Kiesinger, Kurt Georg, born 06-04-1904 in Ebingen, His father was a commercial clerk in companies engaged in the local textile industry. Kiesinger was baptized Catholic because his mother was Catholic, though his father was Protestant. His mother died six months after he was born. His maternal grandmother exerted a strong influence on Kiesinger and encouraged him, while his father was indifferent to his advancement. After a year, his father was remarried to a Karoline Victoria Pfaff. They had seven children, of whom Kiesinger’s half-sister Maria died a year after she was born. Pfaff was also a Catholic. Kiesinger was therefore shaped by both denominations and later referred to himself gladly as a “Protestant Catholic”. Politically, Kiesinger grew up in a liberal, democratically-minded milieu.
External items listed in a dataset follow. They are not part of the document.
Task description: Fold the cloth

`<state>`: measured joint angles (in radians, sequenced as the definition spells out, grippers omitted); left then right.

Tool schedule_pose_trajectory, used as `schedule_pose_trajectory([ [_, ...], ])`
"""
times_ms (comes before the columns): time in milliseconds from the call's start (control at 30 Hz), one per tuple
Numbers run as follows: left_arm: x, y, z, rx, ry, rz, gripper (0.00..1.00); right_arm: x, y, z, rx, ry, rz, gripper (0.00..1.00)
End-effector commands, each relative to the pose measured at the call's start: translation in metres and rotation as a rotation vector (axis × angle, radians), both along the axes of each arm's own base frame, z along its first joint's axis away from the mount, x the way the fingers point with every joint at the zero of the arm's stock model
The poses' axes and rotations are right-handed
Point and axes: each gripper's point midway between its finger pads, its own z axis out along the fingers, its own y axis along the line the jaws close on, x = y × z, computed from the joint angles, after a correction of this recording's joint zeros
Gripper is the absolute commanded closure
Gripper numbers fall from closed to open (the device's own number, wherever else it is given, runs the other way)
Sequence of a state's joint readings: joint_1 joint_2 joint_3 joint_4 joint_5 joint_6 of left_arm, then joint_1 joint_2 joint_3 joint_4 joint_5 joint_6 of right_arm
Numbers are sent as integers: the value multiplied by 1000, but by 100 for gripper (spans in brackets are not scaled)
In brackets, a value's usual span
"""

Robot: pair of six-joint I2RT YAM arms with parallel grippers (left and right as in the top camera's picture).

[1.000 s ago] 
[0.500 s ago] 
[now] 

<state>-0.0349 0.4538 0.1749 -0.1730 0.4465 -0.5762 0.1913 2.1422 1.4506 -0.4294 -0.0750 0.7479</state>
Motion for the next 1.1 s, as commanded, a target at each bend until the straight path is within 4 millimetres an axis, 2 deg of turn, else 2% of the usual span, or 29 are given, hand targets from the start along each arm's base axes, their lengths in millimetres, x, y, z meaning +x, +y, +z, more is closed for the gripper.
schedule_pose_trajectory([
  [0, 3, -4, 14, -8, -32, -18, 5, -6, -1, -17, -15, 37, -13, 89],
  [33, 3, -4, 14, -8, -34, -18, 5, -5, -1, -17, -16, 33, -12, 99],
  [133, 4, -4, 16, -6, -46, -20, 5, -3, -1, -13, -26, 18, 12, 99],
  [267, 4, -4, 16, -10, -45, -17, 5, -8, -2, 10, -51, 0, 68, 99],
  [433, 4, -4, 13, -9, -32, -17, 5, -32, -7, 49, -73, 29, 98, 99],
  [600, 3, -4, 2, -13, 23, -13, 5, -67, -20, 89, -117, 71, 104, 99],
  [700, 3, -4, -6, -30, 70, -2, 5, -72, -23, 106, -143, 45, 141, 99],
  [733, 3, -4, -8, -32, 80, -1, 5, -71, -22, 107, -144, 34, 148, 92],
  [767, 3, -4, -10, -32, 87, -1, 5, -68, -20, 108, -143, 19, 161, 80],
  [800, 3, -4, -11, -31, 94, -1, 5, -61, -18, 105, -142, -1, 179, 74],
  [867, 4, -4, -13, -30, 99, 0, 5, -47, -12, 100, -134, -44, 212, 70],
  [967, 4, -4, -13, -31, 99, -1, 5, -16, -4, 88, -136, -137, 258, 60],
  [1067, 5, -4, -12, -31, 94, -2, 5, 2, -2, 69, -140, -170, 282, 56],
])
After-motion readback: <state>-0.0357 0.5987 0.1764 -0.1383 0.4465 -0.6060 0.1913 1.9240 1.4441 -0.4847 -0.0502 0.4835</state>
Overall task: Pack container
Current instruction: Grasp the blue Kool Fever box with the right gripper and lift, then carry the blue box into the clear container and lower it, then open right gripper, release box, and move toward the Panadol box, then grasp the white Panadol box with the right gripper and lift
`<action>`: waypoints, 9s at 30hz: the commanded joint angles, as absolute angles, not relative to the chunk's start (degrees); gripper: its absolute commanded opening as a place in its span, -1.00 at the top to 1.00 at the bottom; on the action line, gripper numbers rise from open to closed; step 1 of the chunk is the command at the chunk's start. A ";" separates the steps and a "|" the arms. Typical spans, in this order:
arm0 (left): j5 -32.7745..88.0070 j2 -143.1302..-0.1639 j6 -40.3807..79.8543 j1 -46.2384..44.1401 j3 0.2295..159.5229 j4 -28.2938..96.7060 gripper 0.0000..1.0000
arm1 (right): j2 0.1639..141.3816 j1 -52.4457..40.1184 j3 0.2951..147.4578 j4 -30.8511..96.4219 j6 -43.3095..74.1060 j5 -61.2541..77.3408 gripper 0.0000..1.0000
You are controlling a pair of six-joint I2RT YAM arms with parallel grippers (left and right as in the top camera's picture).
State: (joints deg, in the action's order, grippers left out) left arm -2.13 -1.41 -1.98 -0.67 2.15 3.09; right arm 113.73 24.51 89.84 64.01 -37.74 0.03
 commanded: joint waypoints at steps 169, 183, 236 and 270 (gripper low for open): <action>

Kurt was a German politician affiliated with the CDU and Chancellor of West Germany from 01-12-1966 until 21-10-1969. Kiesinger was educated in Berlin and became a lawyer. As a student, he joined the, non-couleur wearing, Roman Catholic corporations Alamannia Tübingen and Askania-Burgundia Berlin. He became a member of the Nazi Party in February 1933, a few weeks after Hitler became chancellor. In 1940, he was called to arms but avoided mobilization by finding a job in the foreign ministry’s radio propaganda department, rising quickly to become the ministry’s connection with Goebbels’s (did you know) propaganda ministry. After the war, he was interned and spent 18 months in the Ludwigsburg camp before being released as a case of mistaken identity. During the controversies of 1966, the magazine Der Spiegel unearthed a Memorandum dated 07-11-1944, five months before the war’s end, by which a colleague denounced to Himmler’s a conspiracy including Kiesinger that was propagating defeatism and hampering anti-Jewish actions within their department and several others. By the time the first national elections were held in the Federal Republic in 1949, Kiesinger had joined the Christian Democratic Union, CDU and won a seat in the Bundestag, the West German parliament. In 1951 he became a member of the CDU executive board. During that time, he became known for his rhetorical brilliance, as well as his in-depth knowledge of foreign affairs. However, despite the recognition he enjoyed within the Christian Democrat parliamentary faction, he was passed over during various cabinet reshuffles. Consequently, he decided to switch from federal to state politics: He was appointed Prime Minister, Ministerpräsident, of the state of Baden-Württemberg on 17-12-1958, an office in which he served until 01-12-1966. After the election of 1969, the SPD preferred to form a coalition with the FDP, ending the uninterrupted post-war reign of the CDU chancellors. Kiesinger was succeeded as Chancellor by Willy Brandt
Kiesinger continued to head the CDU/CSU in opposition until July 1971 and remained a member of the Bundestag until 1980. Of his memoirs only part one, Dark and Bright Years, was completed, covering the years up to 1958.
Death and burial ground of Kiesinger, Kurt Georg.
He died in Tübingen. After a requiem mass in Stuttgart’s St. Eberhard church, his funeral procession to Tübingen Stadfriedhof was followed by protesters, mainly students, who wanted his entire legacy remembered – even after his death – especially his former membership in the Nazi Party.